In this unusual moment, SOS Medias Burundi reported the streets were calm in the former capital, Bujumbura. In Gitega,  made the political capital in 2019 by Nkurunziza’s government, things were even calmer than usual, with people waiting to see what happens next.

Tributes to him were broadcast on TV. 

Condolences came from various governments, including Democratic Republic of Congo and Rwanda, a nation considered an “enemy” by Nkurunziza's administration due to tense relations.

The first vice-president of the Republic and Union for National Progress Party's (UPRONA) presidential candidate, Gaston SIndimwo, gave his condolences, as did the main opposition National Freedom Congress party, or CNL.
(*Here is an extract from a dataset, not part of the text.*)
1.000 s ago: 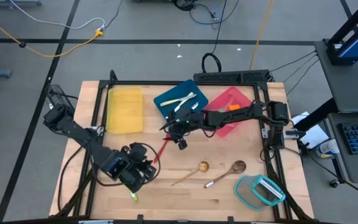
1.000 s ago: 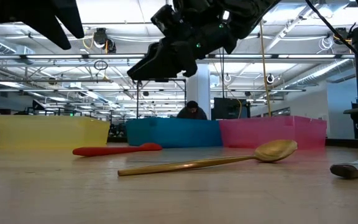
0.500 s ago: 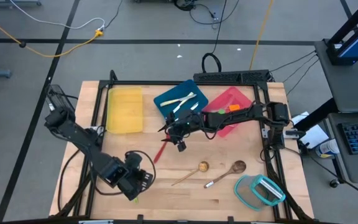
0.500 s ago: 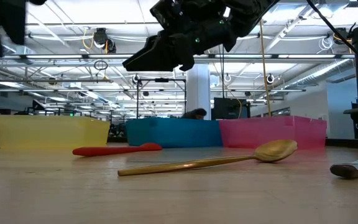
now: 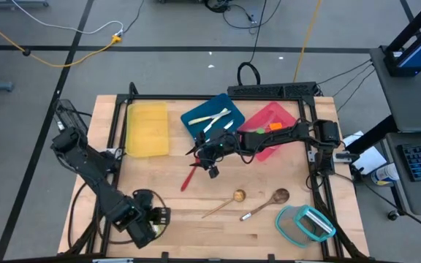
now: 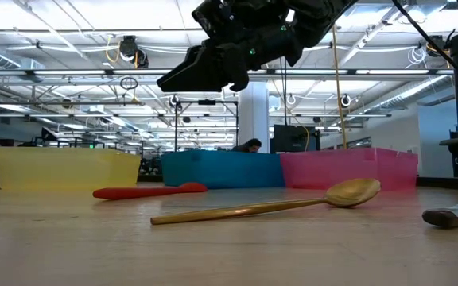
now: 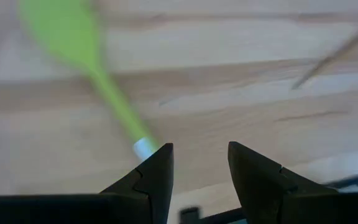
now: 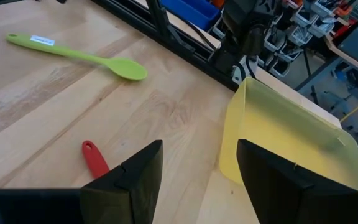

Meanwhile, reactions from Burundians reflect the divisions arising from his presidency: 

In this week of national mourning, the blogger Painette Niyongere gives homage to president Pierre Nkurunziza, who has left us, with some good memories that she keeps of him.

Antoine Kaburahe, founder of Iwacu newspaper, which has suffered harassment from authorities in recent years, wrote that Nkurunziza's death marks a “time for reflection in Ubuntu,” a southern African philosophy that emphasizes the interconnectedness of humanity. Kaburahe currently lives in exile and recently, four Iwacu journalists were jailed and their appeal rejected.

Following the president’s death, contested elections, and long-term problems of economic exclusion and political violence and exile — there is much to reflect on.